Growing numbers of rich Americans are welcoming the foreclosure crisis into their homes.
Default rates for the nation's most expensive properties have jumped since 2007, CNN reports, with foreclosures of homes worth $2 million or more now accounting for a larger share of all foreclosure activity nationwide than in previous years.
As with the millions of other properties that have slid into default since the housing crash, these homes have experienced a precipitous drop in value, suddenly leaving their occupants with a lot less wealth. Sliding into foreclosure could also hurt the neighbors -- properties that are occupied, but in foreclosure, drive down neighboring home values twice as much as vacant properties, a recent study found.
But as one analyst explains to CNN, many working- and middle-class Americans experienced foreclosure because they simply ran out of money. By contrast, in wealthy communities like Beverly Hills, homeowners are turning to foreclosure because they owe more on their homes than what they're worth, and so going into default makes the most financial sense.
"You feel like a sucker if you’re paying a $5 million mortgage on a house that's worth $2 million," Zar Zanganeh, a Las Vegas broker, told Bloomberg last year. "These days, there are no traditional sales."
This practice of walking away from a mortgage, known as a strategic default, has become more common among the wealthy and other financially-savvy homeowners.

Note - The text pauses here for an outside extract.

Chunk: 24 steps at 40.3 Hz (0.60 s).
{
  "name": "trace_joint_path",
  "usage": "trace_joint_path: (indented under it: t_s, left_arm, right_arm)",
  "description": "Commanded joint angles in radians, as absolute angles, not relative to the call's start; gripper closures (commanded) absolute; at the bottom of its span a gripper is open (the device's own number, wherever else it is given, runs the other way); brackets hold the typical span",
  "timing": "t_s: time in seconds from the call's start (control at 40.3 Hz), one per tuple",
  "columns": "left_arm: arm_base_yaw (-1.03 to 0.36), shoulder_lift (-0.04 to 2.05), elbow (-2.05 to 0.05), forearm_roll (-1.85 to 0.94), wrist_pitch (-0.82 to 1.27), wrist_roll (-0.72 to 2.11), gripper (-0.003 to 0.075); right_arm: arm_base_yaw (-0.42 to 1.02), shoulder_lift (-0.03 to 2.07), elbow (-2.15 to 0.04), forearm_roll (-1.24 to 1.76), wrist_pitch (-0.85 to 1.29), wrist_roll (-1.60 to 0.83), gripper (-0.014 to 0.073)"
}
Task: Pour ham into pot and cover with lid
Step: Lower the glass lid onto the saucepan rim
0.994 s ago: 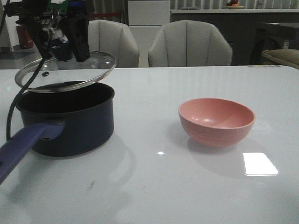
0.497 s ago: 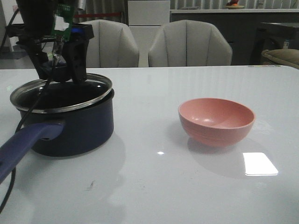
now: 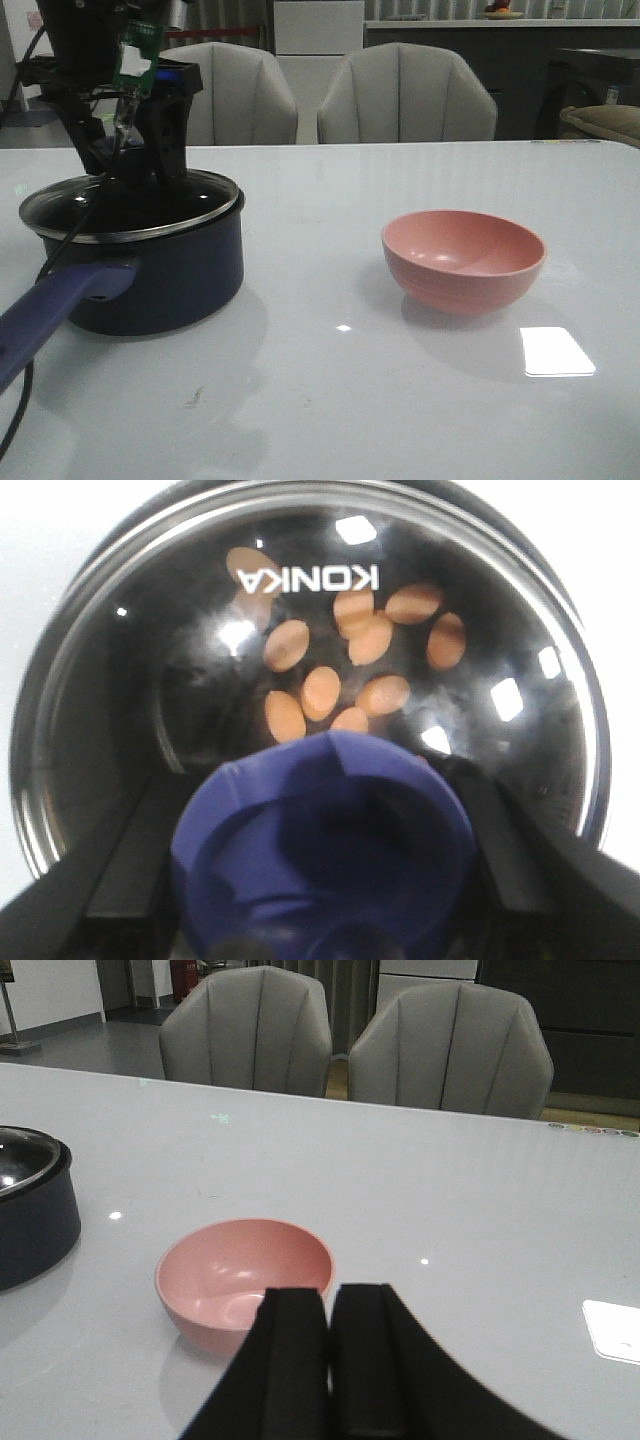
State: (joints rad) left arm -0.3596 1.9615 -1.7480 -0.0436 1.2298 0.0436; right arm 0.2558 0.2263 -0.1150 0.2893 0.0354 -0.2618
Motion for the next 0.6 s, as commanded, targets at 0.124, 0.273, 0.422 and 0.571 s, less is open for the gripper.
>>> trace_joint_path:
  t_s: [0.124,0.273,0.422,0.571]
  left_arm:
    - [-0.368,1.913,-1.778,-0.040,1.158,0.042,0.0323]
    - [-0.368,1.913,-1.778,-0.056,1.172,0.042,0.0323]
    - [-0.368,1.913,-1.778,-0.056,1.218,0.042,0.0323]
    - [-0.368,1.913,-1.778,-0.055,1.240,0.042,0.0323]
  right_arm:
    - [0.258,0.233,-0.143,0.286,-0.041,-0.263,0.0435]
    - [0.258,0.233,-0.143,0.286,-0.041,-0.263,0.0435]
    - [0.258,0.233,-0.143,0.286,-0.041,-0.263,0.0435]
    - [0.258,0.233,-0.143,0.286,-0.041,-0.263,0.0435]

"Strategic defaults can be an even bigger issue with higher-end homes... because the borrowers may be more financially shrewd and consider it a financial decision to walk away from the home," RealtyTrac's Daren Blomquist explained to Forbes.
This housing strategy, increasingly common among the rich and which some argue often have a deleterious effect on the surrounding neighborhoods, is just one example of how the weak economy is drawing increasingly clear distinctions between those Americans equipped to deal with hard times and those for whom the downturn is proving disastrous. While the recession and slow recovery have touched nearly everyone in the country in some way, the effects have been far from uniform.

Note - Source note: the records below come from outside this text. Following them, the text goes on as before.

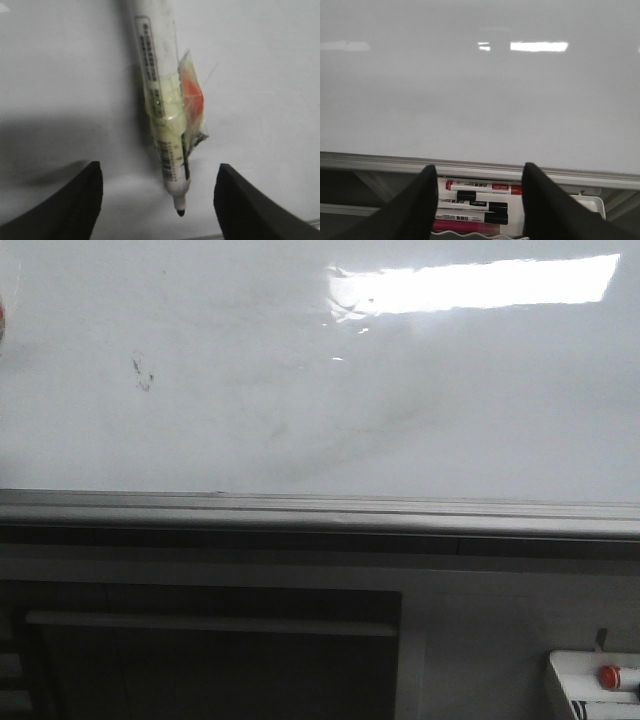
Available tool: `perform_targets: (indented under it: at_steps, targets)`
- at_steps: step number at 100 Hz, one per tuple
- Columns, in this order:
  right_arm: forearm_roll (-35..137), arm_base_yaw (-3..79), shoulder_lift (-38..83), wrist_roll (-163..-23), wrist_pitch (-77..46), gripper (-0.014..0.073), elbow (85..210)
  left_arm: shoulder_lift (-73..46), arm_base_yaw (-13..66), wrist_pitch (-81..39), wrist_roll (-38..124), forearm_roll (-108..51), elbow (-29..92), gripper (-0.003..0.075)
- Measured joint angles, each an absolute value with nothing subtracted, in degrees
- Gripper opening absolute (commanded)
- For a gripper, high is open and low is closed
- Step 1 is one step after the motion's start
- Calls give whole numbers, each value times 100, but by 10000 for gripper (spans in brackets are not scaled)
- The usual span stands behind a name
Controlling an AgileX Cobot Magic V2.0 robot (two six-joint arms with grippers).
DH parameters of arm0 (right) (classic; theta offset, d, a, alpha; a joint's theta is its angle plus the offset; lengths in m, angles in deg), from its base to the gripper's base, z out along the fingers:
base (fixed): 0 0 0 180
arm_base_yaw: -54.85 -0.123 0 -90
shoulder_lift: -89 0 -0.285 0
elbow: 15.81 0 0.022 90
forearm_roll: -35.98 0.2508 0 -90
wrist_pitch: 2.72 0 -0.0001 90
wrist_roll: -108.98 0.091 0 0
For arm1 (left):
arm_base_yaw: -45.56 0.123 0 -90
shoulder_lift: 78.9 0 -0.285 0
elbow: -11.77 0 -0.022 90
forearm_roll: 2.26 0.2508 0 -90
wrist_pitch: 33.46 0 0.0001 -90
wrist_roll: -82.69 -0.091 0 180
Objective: Write number 2 on whiteboard
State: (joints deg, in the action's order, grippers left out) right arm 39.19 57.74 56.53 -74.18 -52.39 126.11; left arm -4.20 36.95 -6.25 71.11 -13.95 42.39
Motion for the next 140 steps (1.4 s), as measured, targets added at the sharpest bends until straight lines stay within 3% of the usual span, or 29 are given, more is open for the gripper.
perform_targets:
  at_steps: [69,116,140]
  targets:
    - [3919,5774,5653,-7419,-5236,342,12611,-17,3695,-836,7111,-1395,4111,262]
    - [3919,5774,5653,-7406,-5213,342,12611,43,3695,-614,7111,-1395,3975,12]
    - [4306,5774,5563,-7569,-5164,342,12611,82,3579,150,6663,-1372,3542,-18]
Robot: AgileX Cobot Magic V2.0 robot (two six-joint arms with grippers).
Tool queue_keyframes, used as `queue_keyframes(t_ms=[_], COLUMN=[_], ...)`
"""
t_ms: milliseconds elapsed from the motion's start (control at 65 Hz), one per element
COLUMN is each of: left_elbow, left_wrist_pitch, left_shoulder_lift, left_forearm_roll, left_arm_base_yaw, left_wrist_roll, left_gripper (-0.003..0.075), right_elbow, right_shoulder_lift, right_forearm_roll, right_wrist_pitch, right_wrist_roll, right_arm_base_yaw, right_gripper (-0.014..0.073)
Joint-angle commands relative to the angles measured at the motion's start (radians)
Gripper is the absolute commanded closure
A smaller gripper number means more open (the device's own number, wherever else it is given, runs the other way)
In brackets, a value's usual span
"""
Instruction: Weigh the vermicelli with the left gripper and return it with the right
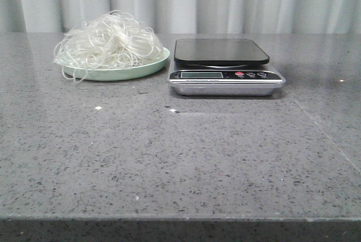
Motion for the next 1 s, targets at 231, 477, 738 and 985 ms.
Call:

The nation's highest earners are drawing a smaller share of income now than they were a few years ago, for example, but they're still light-years ahead of the average taxpayer when it comes to net worth. The American wealth gap didn't get narrower during the recession -- rather, things are now more unequal than ever, with the gulf between the rich and poor at its most pronounced level in generations.
While nearly half the country lives paycheck to paycheck, with not enough in the bank to cover even one financial emergency, luxury spending among the well-heeled set has proceeded apace. And the wealthy even have their own ways of seeking out quick cash: Certain pawnshops that cater to the affluent will accept jewels, wine and fine art as collateral for loans, according to Reuters.